Acidtrain live at Slipper Clutch on Sunday, April 13, 2025 (Pic: Liz O.)
It’s just before 9:30 p.m. on a Sunday night and red lights beat fast against the upstairs stage at Slipper Clutch. Acidtrain, aka Ryein Evan, has just launched into “Delulu,” a song, he says to the crowd, that’s about the billionaire class.
It’s the day after 36,000 people turned up for Bernie Sanders and Alexandra Ocasio-Cortez’s Fighting Oligarchy event at Grand Park, just a few blocks away from this downtown club. Plus, “fuck billionaires, fuck Trump” has been the general theme of club conversations for months, so “Delulu” is a good fit for the moment. The frenetic beat and a squelchy synth sound that comes and goes throughout the song captures the vibe of downtown Los Angeles. Evan dances and bounces across the stage, growling lyrics like, “what’s this obsession with cultivating wealth?”

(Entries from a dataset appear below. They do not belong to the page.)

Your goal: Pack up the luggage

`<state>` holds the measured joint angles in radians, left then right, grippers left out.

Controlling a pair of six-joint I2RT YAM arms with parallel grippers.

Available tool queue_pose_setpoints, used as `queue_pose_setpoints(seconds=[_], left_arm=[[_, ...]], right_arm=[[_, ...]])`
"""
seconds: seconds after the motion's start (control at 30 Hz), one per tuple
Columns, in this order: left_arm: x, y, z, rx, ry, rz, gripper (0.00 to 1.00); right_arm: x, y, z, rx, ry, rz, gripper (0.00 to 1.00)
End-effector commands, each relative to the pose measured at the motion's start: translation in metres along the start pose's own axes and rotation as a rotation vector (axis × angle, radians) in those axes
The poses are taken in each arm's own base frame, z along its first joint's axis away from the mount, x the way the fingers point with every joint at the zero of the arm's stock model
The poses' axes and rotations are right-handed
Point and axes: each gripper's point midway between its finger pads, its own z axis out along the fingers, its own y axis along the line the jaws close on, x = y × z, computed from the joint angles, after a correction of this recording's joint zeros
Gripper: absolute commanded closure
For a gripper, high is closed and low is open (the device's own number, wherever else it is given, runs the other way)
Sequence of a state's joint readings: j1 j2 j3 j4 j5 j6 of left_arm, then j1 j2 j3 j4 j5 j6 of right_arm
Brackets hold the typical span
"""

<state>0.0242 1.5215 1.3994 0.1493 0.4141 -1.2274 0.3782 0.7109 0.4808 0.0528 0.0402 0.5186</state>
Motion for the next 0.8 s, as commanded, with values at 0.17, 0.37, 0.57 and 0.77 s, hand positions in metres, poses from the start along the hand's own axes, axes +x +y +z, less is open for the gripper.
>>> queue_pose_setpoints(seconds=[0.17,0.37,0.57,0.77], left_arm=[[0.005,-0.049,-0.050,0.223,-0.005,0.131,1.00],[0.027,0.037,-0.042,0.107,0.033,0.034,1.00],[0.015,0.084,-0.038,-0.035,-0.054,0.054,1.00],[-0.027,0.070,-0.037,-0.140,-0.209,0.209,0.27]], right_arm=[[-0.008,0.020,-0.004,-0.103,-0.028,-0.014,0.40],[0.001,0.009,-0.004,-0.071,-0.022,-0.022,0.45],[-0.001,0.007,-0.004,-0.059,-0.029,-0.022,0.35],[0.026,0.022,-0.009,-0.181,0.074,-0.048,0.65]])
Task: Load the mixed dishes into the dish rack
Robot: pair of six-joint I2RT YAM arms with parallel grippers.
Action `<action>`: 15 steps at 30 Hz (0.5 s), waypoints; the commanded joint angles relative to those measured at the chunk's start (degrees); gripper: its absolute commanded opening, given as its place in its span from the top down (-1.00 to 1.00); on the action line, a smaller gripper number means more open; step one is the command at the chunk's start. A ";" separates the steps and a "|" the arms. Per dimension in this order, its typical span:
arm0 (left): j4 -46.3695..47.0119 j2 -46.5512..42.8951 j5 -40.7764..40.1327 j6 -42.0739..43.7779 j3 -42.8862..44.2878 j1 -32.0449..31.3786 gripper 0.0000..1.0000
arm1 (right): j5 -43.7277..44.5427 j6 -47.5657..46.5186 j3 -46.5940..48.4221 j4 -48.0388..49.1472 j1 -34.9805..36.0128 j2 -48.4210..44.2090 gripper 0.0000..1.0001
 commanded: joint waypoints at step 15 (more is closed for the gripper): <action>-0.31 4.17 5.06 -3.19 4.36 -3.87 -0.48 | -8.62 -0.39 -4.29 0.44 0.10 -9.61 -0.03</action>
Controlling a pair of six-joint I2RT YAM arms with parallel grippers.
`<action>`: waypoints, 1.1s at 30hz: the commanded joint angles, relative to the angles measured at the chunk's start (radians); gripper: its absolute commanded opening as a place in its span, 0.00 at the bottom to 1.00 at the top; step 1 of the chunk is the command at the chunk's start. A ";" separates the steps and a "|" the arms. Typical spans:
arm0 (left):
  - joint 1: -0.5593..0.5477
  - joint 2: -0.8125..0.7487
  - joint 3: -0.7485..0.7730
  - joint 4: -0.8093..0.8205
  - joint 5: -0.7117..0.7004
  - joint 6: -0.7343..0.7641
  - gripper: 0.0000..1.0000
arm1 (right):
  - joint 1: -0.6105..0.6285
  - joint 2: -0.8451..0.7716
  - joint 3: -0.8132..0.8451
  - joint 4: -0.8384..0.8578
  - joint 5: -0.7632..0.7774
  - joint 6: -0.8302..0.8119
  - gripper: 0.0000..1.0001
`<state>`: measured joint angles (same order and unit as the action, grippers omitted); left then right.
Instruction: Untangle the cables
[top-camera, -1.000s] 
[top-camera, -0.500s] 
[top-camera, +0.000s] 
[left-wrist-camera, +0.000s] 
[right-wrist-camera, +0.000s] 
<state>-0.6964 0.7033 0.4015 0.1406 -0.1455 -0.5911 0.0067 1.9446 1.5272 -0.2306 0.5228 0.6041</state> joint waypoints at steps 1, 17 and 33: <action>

I hate to break it to you in the midst of this “indie sleaze” moment, but the late ‘00s weren’t that cool. It was the era when poseurs and paparazzi flocked to Hollywood and West Hollywood to catch a glimpse of the misadventures of Lindsay Lohan. Bottle service was on the rise, as were the profiles of well-connected, but barely competent DJs. People started dressing up for Coachella, a baffling development to anyone who ever stepped near a porta potty on the final evening of the festival. This was also the time when it was obvious that we were in an endless war and the divide between the haves and have-nots was just going to get bigger. The late ‘00s foreshadowed all of today’s bullshit, but people were too entranced by gossip blogs to notice.
Lest I ruin your enjoyment of early 21st century nostalgia, I’ll let you in on one really cool thing that happened in the midst of ‘00s L.A. That was Sean Carnage’s Monday Nights. Between the mid-’00s and mid-’10s, Sean put together weekly showcases of local and touring underground artists first at Il Corral in East Hollywood and then at Pehrspace in Historic Filipinotown. Over 1100 bands played the events. Some became well-known, at least in indie circles. Most were just really cool.